Lenka tidak mau mendengar. Ia menggeleng-gelengkan kepala, menarik-narik tangan Mikuo. "Tapi kamu bisa tinggal di sini, 'kan?" tanya Lenka. "Jangan pergi, aku mohon," pinta Lenka, tapi Mikuo tidak bisa mengabulkan permintaan Lenka.

Mikuo hanya tersenyum sambil mengelus-elus kepala Lenka. Ia tidak bicara, memang, Mikuo tidak banyak bicara sejak awal. Ketika datang masa sulit, ia lebih banyak diam, memikirkan semuanya sendiri sampai-sampai memasang raut wajah mengerikan atau berdoa ke arah matahari terbit. Aneh, Lenka selalu beranggapan seperti itu meski tidak terlalu mempermasalahkan.

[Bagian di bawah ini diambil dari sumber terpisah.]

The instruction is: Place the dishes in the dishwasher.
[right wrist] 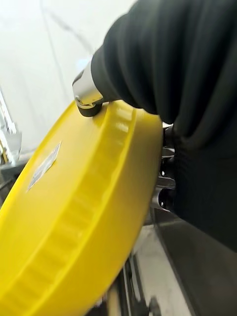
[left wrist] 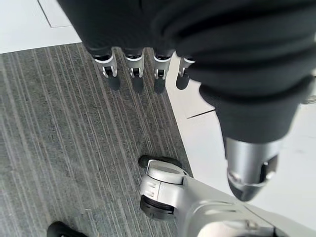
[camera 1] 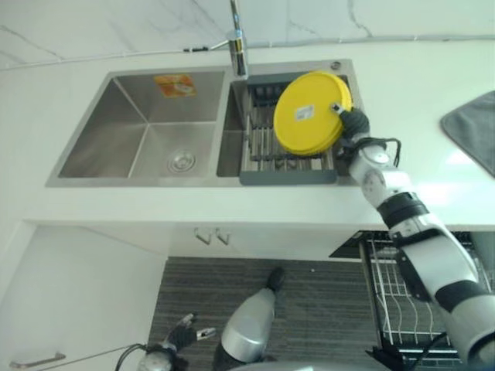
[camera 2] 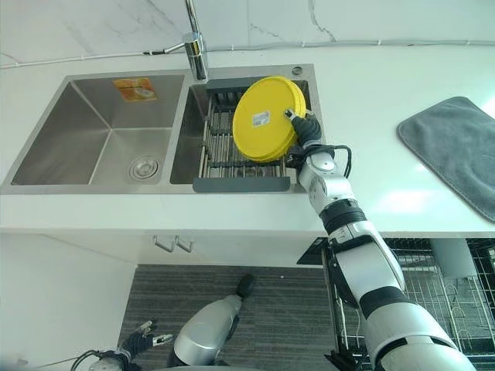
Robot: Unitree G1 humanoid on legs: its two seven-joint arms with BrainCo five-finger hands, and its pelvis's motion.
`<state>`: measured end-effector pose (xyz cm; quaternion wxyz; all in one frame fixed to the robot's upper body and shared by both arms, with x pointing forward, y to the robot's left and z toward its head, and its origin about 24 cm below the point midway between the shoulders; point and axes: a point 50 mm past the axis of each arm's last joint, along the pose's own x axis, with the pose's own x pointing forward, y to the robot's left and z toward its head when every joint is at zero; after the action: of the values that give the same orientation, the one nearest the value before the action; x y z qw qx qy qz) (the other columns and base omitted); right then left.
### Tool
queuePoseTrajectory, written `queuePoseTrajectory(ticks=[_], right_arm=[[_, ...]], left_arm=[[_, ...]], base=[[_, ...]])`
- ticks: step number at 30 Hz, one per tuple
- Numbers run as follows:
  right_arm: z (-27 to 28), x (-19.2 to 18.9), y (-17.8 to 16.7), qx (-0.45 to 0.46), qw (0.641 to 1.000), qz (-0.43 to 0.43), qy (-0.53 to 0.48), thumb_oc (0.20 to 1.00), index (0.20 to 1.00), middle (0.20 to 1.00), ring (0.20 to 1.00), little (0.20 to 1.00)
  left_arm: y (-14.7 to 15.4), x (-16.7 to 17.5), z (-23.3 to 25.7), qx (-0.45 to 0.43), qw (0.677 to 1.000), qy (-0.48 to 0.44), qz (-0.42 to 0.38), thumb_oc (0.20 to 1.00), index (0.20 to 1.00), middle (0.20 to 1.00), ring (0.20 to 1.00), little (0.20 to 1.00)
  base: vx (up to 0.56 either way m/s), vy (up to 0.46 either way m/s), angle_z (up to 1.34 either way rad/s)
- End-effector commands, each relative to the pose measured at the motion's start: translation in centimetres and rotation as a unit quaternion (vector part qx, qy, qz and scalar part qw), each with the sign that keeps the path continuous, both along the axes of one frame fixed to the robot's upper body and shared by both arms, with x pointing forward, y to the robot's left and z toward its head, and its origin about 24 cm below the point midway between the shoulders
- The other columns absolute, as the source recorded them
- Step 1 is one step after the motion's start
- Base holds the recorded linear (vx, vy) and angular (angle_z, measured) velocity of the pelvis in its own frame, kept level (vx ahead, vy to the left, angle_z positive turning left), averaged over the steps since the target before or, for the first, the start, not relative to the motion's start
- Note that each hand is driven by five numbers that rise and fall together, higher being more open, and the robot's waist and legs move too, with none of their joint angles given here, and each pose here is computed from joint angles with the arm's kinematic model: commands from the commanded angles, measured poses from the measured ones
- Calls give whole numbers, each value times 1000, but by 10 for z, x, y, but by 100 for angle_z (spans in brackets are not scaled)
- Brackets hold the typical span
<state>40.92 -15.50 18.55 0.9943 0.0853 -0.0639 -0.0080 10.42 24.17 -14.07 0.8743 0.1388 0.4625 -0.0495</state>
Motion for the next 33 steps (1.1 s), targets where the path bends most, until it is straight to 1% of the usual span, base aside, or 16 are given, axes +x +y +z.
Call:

"Maafkan aku karena beberapa hari ini aku memusuhi Mikuo," ucap Lenka kemudian memeluk Mikuo. Mikuo memeluk Lenka juga sambil mengucapkan kalimat yang sama.

"Aku akan kembali," bisik Mikuo lalu seringai muncul sesaat sebelum akhirnya berubah sendu dan pemuda itu menitikkan air mata.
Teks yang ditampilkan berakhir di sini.